While I definitely do agree that divorce was much more difficult in the past, and often left women without any options for supporting themselves, I think you exaggerated when you said that MOST of those couples were not happy. Many, and likely the majority (over 50%), of those couples married for love and were happy. I do not believe that most of the couples married in the past were unhappy and wished for divorce. The power of statistics says that it is likely that about the same percentage of them were happy then as are happy now in first marriages, which does mean most of them.
Post # 63
Nope. Statistics can be scary for MANY things – not just marriage. If I read statistics for everything I would probably never leave the house~!
Post # 64
Soo I’ll be the first one and say that I do worry about it. There is a lot stake. I don’t focus on it and it does not change our relationship day to day but it’s something to think about at least. I would like to think we do things to do prevent that. We try to spend quality time together even when we are both very busy, we make bedroom time a priority. We try to do nice things for each other. All these are a normal part of any relationship but just try to make a conscious effort.
Post # 65
I hear it all the time “you aren’t 30 and you got married? you’re life is ruined. The divorce rate is so high”. The BEST though, are the women I hear talking about how they will jsut get divorced if any big fight comes up. I follow Audrey and Jeremy Rolloff’s blog/company “Beating 50 Percent” and absolutely love it! Really gives hope for marriages 🙂 If you feel worried, I highly suggest reading some of their articles! Every marriage requires work, and we can only do our best 🙂
Post # 66
steph91 : I wouldn’t give too much credit to a couple writing articles on how not to get divorced…who have been married only for 2 years.
Post # 67
tealboxwhiteribbon1 : for myself I worry. Don’t get me wrong, I married my best friend in June. His parents are still married (going on 40 years). My parents are divorced. My sister’s divorce is final on Wednesday. I have a lot going against me. However, going for me is we were dating 9 years before we got married. We didn’t rush into anything, which I think helps.
Post # 68
mermaidlagoon : Oh of course, they can’t exactly write on how not to get divorced after 2 years lol, sorry if that’s what you thought I meant! What I was trying to get across was I think its amazing that they are trying to encourage other couples (mostly younger like themselves) to build and maintain healthy and happy relationships through an online community, and strive to have a lasting, happy marriage. The amount of times I see divorce articles pop up on facebook, or on the news, it’s just so encouraging to read their positive writing and their struggles and such. Gives some hope!
Post # 69
I see our getting married as celebrating that we are a family. We share a child and he, more than the wedding, makes us a family so divorce won’t be the end of that. We’ve also discussed the fact that we would remain a family if we dissolved the romantic element of our partnership. That conversation was inspired by the book The New I Do which invites people to explore the specifics of their partnership agreements and terms.

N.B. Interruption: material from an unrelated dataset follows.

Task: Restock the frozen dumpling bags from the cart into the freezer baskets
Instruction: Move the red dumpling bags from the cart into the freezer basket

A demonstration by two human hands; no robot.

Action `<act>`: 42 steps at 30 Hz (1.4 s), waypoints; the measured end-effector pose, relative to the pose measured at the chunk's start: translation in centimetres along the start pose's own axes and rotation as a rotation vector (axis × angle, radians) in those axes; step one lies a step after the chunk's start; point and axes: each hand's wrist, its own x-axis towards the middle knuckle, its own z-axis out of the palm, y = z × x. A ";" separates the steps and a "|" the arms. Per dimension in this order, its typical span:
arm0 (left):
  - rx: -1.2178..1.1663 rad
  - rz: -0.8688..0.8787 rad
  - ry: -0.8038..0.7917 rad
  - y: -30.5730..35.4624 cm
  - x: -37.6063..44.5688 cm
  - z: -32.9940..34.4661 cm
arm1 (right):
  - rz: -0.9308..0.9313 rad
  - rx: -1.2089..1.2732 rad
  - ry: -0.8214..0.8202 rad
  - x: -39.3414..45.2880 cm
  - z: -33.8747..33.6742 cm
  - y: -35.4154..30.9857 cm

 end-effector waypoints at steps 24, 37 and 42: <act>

I don’t worry about divorce rates because I believe that we are both committed to finding ways to honor our family and keep it intact in ways that work for both of us. We do not live together (we have in the past), we are not in an open relationship (but could be in the future). We’re riding the waves of partnership and that makes me feel pretty secure in what we’re doing and how we’re moving forward.
Just as a same sex marriage is no threat to my relationship, someone else’s divorce means nothing about our status.
Post # 70
tealboxwhiteribbon1 : No I don’t worry about that at all. I do think it is a sad however that people treat relationships so disposable. Often leaving children caught in the middle. I don’t worry because my husband and I weren’t caught up in some firey love storm that would surely burn out eventually. We knew eachother a long time, had a base of shared values and feelings about the sanctity of marriage, and wanted to get married for the purpose of choosing eachother for life. We work through our issues and re-commit to eachother through every rough patch. We aren’t religious, we have no one we answer to except ourselves, but we both believe in the kind of life long marriages that our Grandparents had and we are loyal to eachother that same way.